INTERVIEW: Michael Hauge, Part 1

Photobucket - Video and Image HostingWhat can I tell you about Michael Hauge? 

First you should know the man is worth his weight in Hollywood gold. He is a script consultant, author and lecturer who works with filmmakers and executives on their screenplays, film projects and development skills. He has coached writers or consulted on projects for Warner Bros., Paramount, Disney, Columbia, New Line, Joel Silver Prods., CBS, Lifetime, Morgan Freeman, Jennifer Lopez, Val Kilmer, Kirsten Dunst, Robert Downey, Jr. and Julia Roberts. He has presented seminars and lectures to more than 30,000 participants throughout the US, Canada and Europe. He is on the Board of Directors of the American Screenwriters Association and the Advisory Board for Scriptwriter Magazine in London.

I first heard Michael Hauge speak at a conference, where I noted he had everyone – including me – scribbling furiously to catch his every word. When I learned he had a new book coming out about pitching, I thought, maybe, maybe

Kathleen and I are thrilled that he agreed to an interview with Writer Unboxed, and we know you will appreciate his wisdom as so many others have. Enjoy!

Part 1: Interview with Michael Hauge

Q: Your new book is entitled Selling Your Story in 60 Seconds: The Guaranteed Way to Get Your Screenplay or Novel Read. What commonalities do you find between novelists and screenwriters?

MH: Writers working in either arena have to get their work read by the people who can represent them, or who can help get whatever they’ve created in front of a mass audience. So screenwriters have to get it read by producers or financiers or studios, and novelists have to get their work read by editors at publishing houses.

One of biggest obstacles that writers in both arenas face is how to get through that seemingly impenetrable screening system that is set up to get it in the hands of people in power, so that those people can actually see the work you’ve done. Selling Your Story in 60 Seconds shows writers how to do exactly that.

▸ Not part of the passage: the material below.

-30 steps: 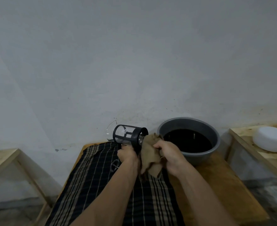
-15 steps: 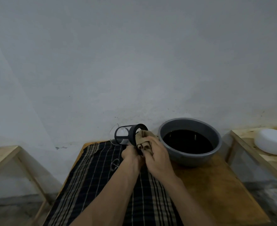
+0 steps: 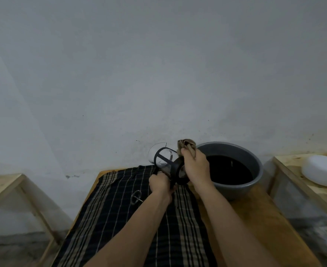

Q: What have you found? What is key?

MH: The key is to realize that your chances of being able to do that are based on your ability to describe your story in under one minute in a way that piques interest and makes these people want to take a look. There are pitch meetings, especially in Hollywood in the film industry, but those are primarily for writers who’ve already proven themselves—they’ve already had something produced or sold a script, or a script has been read and someone wants to hear other ideas or talk about it at length. So at those meetings a writer may have 15-20 minutes, sometimes an hour, and you can talk about your story and bat it back and forth and so on.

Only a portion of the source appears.